* _TASK ITEM_: Write out the listing from the line with "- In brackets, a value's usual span" to the line with "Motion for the", both lines included, exactly and nothing beyond. Leave pictures out.

* _INFORMATION SHOWN_:
****************

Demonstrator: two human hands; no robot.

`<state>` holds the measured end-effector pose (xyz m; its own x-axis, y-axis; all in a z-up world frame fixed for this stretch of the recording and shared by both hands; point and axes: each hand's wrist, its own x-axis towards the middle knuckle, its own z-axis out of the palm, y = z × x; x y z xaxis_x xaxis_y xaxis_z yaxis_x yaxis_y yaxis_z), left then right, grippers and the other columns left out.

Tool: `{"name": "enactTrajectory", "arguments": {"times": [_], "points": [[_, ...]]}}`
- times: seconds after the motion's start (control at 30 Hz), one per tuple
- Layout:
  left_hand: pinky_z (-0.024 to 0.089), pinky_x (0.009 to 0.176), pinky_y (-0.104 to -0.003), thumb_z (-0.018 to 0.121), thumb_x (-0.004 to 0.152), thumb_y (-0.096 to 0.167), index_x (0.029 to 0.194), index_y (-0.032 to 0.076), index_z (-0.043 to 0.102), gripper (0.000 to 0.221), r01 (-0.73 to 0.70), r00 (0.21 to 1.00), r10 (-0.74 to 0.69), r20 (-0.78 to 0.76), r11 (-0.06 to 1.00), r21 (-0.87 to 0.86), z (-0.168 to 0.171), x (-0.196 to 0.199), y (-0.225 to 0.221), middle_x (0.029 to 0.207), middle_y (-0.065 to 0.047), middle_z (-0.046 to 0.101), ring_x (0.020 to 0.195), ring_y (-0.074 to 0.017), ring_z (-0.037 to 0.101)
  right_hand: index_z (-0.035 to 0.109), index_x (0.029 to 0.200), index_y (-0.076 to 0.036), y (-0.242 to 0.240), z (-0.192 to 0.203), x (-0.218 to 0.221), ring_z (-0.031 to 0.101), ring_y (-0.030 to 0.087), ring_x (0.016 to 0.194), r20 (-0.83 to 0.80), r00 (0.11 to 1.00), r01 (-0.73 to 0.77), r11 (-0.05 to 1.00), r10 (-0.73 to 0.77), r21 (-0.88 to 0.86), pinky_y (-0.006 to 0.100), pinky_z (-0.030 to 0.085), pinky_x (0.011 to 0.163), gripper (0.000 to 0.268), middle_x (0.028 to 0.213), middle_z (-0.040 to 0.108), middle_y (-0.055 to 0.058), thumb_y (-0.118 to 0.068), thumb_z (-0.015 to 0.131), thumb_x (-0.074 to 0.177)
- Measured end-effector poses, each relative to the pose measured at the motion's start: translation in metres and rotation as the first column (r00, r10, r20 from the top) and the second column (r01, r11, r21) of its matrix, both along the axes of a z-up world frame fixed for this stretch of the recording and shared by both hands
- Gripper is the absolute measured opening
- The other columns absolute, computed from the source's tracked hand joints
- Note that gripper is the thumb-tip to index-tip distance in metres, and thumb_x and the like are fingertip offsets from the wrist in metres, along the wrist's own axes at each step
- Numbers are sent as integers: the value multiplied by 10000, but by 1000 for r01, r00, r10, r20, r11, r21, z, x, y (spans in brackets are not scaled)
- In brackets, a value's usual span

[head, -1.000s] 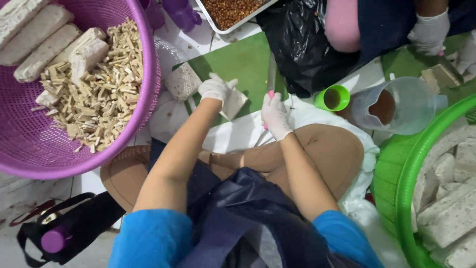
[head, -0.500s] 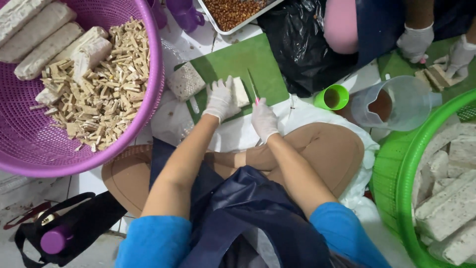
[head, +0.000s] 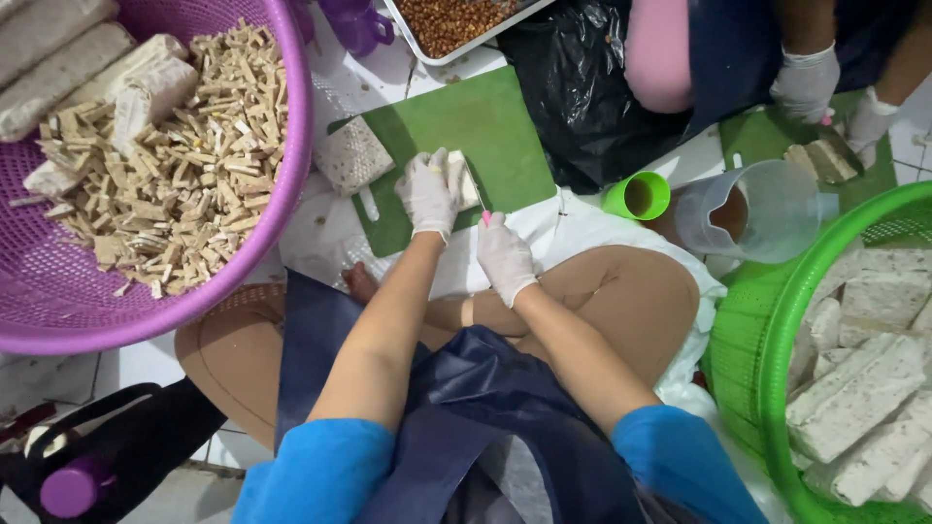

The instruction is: A person sitting on the floor uses a knife to slice blocks of tempeh into thin strips on a green cutting board.

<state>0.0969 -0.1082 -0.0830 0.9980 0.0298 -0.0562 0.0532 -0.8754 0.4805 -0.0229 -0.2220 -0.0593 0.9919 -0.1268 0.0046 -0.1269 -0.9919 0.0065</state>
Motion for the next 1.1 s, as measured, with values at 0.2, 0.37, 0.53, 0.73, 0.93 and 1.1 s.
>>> {"name": "enactTrajectory", "arguments": {"times": [0.2,0.37,0.53,0.73,0.93,1.1], "points": [[447,976,-494,498,966,590,1222,355,577,356,-26,999,26,26,1000,17,-9,0,-1,1172,17,535,1229,-205,514,497,968,-139,0,-6,-2,708,180,526,34,998,-47,995,50,-89,333,576,488,245,566,619,-50,-370,433,1021],[468,936,-488,522,956,588,1221,357,588,358,-38,999,35,41,997,60,-4,-2,-1,1168,5,543,1211,-205,530,565,961,-112,-17,-27,3,697,160,529,-9,950,-306,927,312,-217,320,571,473,199,613,570,-63,-279,462,991],[467,937,-489,530,959,573,1237,364,590,353,-37,999,34,42,996,84,-4,-1,-4,1176,-5,550,1209,-216,533,399,1119,-66,-18,-62,28,715,458,897,-427,904,182,868,38,463,545,567,838,263,896,656,194,-319,358,1061],[458,940,-503,542,958,565,1232,352,608,354,-82,996,80,40,996,29,-9,1,-5,1204,-19,561,1228,-227,527,414,1101,-33,-18,-43,32,736,419,796,-371,923,23,946,104,322,513,590,738,369,768,691,184,-377,281,1083],[462,947,-484,508,955,588,1227,362,626,373,-88,995,85,57,995,48,-4,-2,-3,1200,8,563,1229,-194,521,405,1087,-47,-16,-28,24,749,334,705,-316,947,11,978,56,206,462,604,683,328,690,697,132,-355,293,1086],[465,959,-481,504,963,562,1210,361,628,342,-95,994,94,60,995,7,-8,-4,0,1181,27,562,1231,-176,516,411,1097,-55,-7,-7,21,749,367,750,-364,931,72,974,11,214,486,605,727,336,729,708,156,-369,294,1074]]}}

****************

* _RESPONSE AREA_:
- In brackets, a value's usual span

[head, -1.000s] 
[head, -0.500s] 
[head, +0.000s] 

The instruction is: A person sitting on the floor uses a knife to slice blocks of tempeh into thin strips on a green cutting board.

<state>0.0969 -0.1082 -0.0830 0.9980 0.0298 -0.0562 0.0532 -0.8754 0.4805 -0.0229 -0.2220 -0.0593 0.9919 -0.1268 0.0046 -0.1269 -0.9919 0.0065</state>
Motion for the next 1.1 s, as measured, with values at 0.2, 0.37, 0.53, 0.73, 0.93 and 1.1 s.

No additional response is required.